During the 2016 summer, I coded a Wikimedia parser that extracts pronunciations in International Phonetic Alphabet (IPA) format from Wiktionary pages. The goal consists in training a grapheme-to-phoneme (aka letter-to-sound) model to improve current open source text-to-speech (TTS) engines, like eSpeak-ng. The project, named wiktts, unfortunately halted for lack of funding/time, but I would like to resume working on it. As a by-product, I would like to produce a better-sounding Italian voice for eSpeak-ng. A very cool further development would be creating a Web application that allows crowdsourcing the evaluation of synthesized words, using the contributed judgements to retrain and refine the TTS voice.
My tiny but very popular project glyphIgo also needs an update. During the Christmas holidays I need to find time for it.

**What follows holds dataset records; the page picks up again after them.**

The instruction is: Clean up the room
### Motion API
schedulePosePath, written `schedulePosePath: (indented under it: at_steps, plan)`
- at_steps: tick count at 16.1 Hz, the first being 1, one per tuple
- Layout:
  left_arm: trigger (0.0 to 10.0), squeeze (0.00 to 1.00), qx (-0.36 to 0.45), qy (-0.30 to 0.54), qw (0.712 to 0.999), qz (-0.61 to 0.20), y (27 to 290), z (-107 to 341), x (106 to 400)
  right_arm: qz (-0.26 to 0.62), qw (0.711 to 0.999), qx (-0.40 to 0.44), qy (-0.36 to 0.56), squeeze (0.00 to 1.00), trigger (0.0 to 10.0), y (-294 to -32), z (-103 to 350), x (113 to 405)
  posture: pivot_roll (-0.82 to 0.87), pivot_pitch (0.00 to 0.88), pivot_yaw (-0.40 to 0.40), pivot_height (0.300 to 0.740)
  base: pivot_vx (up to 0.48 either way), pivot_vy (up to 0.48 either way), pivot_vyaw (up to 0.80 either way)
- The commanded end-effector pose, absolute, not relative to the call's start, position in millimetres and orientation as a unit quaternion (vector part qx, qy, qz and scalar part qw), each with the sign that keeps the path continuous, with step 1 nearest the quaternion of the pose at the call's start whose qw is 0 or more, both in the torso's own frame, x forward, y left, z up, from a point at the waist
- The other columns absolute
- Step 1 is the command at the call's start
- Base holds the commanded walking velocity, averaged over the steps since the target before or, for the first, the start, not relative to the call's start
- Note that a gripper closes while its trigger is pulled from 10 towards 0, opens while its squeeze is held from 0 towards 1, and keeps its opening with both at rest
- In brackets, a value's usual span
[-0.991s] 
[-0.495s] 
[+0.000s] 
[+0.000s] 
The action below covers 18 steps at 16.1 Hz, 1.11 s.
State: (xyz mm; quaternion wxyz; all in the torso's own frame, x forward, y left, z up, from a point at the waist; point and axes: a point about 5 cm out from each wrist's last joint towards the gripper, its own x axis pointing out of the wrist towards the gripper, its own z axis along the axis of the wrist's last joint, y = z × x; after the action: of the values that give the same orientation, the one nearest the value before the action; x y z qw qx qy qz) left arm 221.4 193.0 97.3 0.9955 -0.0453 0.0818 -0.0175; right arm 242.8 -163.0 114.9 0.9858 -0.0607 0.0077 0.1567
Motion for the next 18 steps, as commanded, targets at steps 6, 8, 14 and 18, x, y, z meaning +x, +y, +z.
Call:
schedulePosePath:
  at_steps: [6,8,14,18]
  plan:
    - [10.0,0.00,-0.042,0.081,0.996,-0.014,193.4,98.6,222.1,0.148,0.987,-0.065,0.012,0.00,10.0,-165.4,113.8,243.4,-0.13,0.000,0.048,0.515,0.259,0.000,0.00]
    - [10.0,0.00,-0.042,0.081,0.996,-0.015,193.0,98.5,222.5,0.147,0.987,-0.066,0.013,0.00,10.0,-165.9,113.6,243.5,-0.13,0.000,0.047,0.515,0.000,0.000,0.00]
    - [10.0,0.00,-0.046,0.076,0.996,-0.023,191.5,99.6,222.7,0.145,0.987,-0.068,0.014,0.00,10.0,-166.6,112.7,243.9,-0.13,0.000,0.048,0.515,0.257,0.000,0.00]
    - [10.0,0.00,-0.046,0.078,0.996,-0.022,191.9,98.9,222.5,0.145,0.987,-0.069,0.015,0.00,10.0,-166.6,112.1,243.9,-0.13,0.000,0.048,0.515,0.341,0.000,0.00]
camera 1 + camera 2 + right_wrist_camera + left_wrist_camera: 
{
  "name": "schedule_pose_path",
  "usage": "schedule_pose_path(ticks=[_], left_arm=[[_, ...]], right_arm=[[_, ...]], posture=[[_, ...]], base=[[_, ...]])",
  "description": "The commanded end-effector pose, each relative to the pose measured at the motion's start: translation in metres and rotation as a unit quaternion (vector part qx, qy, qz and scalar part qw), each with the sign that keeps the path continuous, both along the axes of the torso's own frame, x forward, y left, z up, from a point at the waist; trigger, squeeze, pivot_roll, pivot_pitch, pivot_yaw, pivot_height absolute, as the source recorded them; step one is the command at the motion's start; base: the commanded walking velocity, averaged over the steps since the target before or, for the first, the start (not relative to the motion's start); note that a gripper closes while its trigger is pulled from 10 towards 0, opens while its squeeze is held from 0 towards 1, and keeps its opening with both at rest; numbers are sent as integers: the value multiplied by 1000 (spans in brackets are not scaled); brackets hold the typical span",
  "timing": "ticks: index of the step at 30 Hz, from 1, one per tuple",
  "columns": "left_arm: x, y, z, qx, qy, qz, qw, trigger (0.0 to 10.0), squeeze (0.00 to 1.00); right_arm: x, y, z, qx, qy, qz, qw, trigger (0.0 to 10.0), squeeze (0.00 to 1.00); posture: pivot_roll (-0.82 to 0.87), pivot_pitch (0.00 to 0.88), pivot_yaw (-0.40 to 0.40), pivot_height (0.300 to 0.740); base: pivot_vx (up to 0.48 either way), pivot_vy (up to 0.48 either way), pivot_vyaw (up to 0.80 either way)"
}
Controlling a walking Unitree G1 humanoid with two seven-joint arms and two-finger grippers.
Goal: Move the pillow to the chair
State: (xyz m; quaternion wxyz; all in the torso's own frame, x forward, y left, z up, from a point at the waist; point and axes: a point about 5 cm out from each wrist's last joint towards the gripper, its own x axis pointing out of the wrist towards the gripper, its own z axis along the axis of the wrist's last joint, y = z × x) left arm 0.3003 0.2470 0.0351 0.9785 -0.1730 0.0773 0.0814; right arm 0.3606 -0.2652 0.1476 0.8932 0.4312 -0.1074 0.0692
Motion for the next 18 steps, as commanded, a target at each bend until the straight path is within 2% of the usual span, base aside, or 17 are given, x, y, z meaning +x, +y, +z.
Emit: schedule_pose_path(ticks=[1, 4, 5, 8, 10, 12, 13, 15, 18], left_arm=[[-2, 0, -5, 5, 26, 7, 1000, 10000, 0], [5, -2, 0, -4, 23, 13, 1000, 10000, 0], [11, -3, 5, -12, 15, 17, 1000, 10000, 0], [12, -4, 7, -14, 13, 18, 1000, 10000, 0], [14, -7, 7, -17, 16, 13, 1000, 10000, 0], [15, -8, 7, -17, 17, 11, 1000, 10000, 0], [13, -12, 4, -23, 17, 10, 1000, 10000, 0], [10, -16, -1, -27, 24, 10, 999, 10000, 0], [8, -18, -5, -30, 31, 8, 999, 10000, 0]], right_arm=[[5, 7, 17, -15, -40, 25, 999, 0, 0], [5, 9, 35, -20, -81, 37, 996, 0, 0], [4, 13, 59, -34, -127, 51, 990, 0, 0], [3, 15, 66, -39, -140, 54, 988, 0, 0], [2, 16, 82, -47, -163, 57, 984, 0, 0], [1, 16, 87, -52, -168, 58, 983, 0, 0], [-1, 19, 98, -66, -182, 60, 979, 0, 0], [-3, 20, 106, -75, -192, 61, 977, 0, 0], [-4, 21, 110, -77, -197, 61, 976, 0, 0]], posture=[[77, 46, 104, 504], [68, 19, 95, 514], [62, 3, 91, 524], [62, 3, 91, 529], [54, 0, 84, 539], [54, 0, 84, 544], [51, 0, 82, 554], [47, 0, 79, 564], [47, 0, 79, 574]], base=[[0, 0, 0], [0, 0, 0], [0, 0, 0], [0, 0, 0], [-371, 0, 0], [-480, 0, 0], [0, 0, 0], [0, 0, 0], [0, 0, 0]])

Finally, a few months ago I built a cadence meter for my spin bike with an Hall sensor attached to an Arduino board. The sensor sends the current data (RPM, run time, etc.) to a PC via the USB cable, and some Python code reads the data, stores it, and shows it as a dynamically-updated dashboard in a browser. I also have a speech-recognition module that can be used to command the system via spoken commands. For example, I can change the parameters displayed on the dashboard or control the media player software (I love listening to podcasts/audiobooks while spinning, but I hate sweating the remote control)... The project consists of a very heterogeneous stack (C code for Arduino, Python + ZMQ + Flask + PocketSphinx on PC), which is both interesting but also challenging to set up correctly. I hope to find time to clean the code, write a good set up guide, and release it on GitHub.
Mostly neural network stuff applied to speech recognition, and things called triangular global alignment kernels.
I am playing a bit with Python/Numpy out-of-memory/on-disk computation libraries, as I would like to add that capability to v2.x of aeneas.